> **How to complete this task**: Wherever a line of the data contains "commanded", copy that line.
[Start of Attachment]
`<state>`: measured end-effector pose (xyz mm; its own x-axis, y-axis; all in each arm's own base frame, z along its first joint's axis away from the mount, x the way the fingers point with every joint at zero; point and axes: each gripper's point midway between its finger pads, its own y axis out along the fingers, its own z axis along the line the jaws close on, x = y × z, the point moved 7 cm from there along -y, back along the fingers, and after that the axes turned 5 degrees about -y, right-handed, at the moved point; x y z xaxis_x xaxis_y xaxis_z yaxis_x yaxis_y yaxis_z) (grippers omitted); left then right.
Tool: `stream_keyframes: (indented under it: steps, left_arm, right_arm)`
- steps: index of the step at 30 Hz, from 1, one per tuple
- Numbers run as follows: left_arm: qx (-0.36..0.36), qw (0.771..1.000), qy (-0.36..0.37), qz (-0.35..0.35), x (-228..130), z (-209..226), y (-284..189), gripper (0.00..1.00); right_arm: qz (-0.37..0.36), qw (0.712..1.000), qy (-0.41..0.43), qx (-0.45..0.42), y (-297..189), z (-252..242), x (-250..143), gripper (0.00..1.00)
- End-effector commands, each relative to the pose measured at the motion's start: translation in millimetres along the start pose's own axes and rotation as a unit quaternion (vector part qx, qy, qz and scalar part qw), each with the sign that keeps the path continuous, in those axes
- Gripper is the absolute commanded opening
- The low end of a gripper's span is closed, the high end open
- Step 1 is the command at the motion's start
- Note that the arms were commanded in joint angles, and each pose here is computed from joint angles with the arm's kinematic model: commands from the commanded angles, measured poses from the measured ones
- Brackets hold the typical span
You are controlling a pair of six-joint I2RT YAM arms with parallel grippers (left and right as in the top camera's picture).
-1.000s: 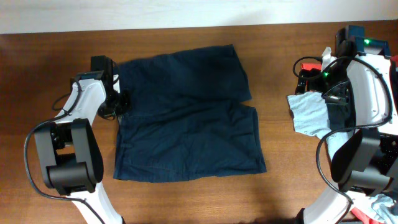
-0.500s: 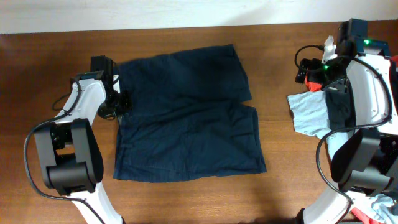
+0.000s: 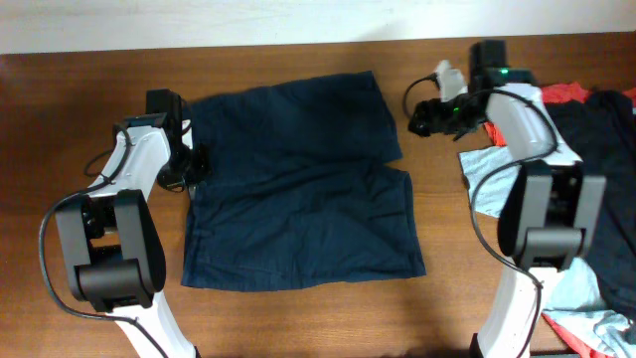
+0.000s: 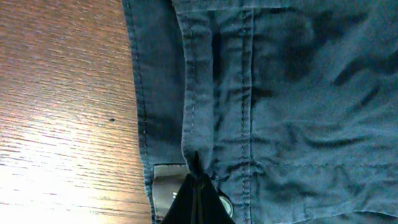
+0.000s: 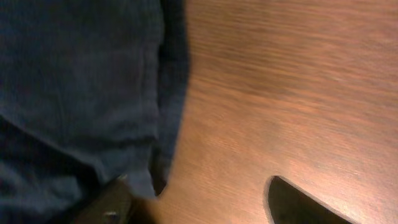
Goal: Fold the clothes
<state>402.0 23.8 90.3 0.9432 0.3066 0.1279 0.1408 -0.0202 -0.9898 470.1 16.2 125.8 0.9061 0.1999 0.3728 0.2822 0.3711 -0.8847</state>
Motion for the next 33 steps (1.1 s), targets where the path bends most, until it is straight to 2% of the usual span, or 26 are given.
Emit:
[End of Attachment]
> **Reply to the task**:
- Gripper is the absolute commanded opening
- Note that the arms were commanded in joint angles, and each pose here is computed from joint angles with the arm's kinematic model: commands from the commanded angles, measured poses from the measured ones

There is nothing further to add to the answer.